Nintendo x locadoras, relembre como foi esse embate lendário que aconteceu entre os anos 80 e 90

Nintendo x locadoras, relembre como foi esse embate lendário que aconteceu entre os anos 80 e 90

“Estamos preocupados com o fato de que a locação de videogames pode ter um efeito muito negativo sobre a indústria de jogos. Muitas pessoas simplesmente alugam um jogo, jogam até acabar, depois o devolvem, sem nunca ter que comprá-lo. Isso significa que o produtor de jogos não recebe royalties e, como resultado, não tem incentivo para criar jogos de alta qualidade.

Essa foi uma das inúmeras declarações que Howard Lincoln, vice-presidente sênior e conselheiro geral da Nintendo of America nos anos 80 e 90, fez contra o mercado de locação de videogames, que resultou numa batalha campal da Big N contra locadoras dos mais variados portes, incluindo a maior delas, a BlockBuster.

Nintendo processa locadora

Para compreender o que resultou nos inúmeros processos que a Nintendo moveu contra locadoras em diversos países, incluindo o Brasil, precisamos direcionar nossa atenção inicialmente ao país de origem da companhia responsável por Mario, Zelda e Cia.

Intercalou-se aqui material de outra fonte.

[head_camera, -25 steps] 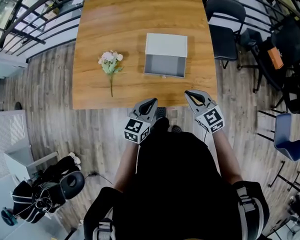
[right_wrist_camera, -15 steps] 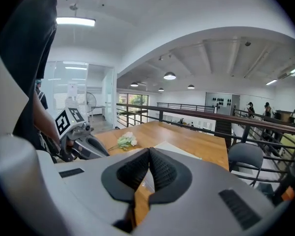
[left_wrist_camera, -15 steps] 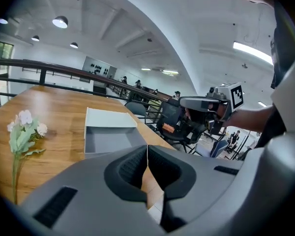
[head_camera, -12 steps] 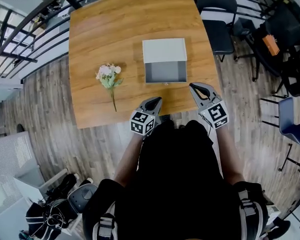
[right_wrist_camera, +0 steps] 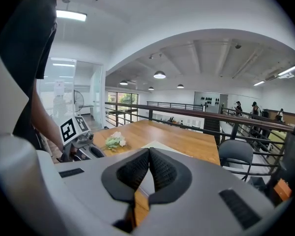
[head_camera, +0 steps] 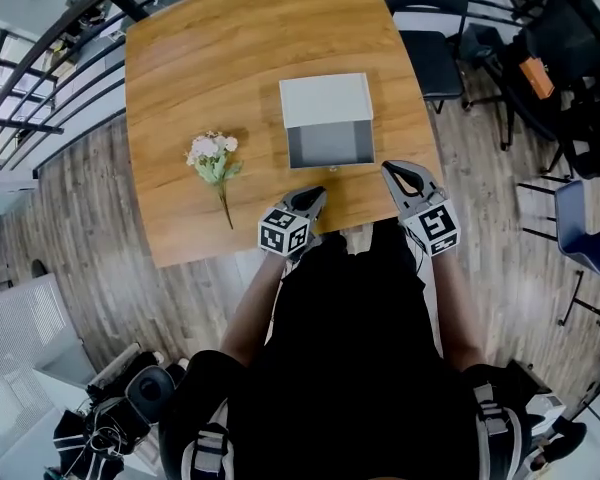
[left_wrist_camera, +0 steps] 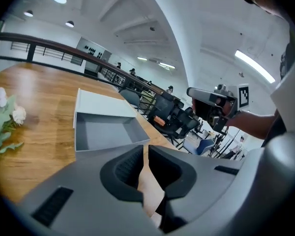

Em 1983, jogos já estavam disponíveis para locação. Lojas que seguiam esse modelo de negócio, as locadoras, simplesmente disponibilizavam cópias dos games da Nintendo aos seus clientes. Numa tentativa de emular o que se tornou um sucesso em outras indústrias, como a da música. Alugar um game representava para o consumidor uma maneira mais barata de acessar aquele produto, sem ter que desembolsar o valor cheio, comprando uma cópia em loja.

Naquela época, nenhuma barreira legal impedia que essa prática acontecesse, mas não demorou muito para que um forte lobby, entre empresas e a Associação da Indústria de Gravação do Japão, resultasse numa emenda de lei, de 1984, sobre direitos autorais no Japão que proibia o aluguel de games.

Quando a Nintendo fincou suas raízes nos EUA, a companhia, creditada por muitos analistas como uma das responsáveis diretas por salvar o mercado norte-americano de games, pós-crash de 1983, tentou emular a mesma postura sobre o mercado de locação americano. Atuou de diversas maneiras para frear esse segmento.

8 anos após se estabelecer oficialmente nos EUA, já com o NES no mercado, a Nintendo resolveu entrar em confronto com aquela que já era referência em termos de redes de locação, a Blockbuster, que viveu seus melhores dias na década de 90. Em 1989, a Nintendo entrou com um processo contra a Blockbuster, alegando violação de direitos autorais. Além do incômodo com a locação de seus games, a empresa aproveitou uma artimanha que a Blockbuster estava executando.

Ao alugar um jogo na Blockbuster, o cliente recebia o manual que acompanhava o game. Em muitas situações, por desleixo do locatário, o item retornava em péssimas condições.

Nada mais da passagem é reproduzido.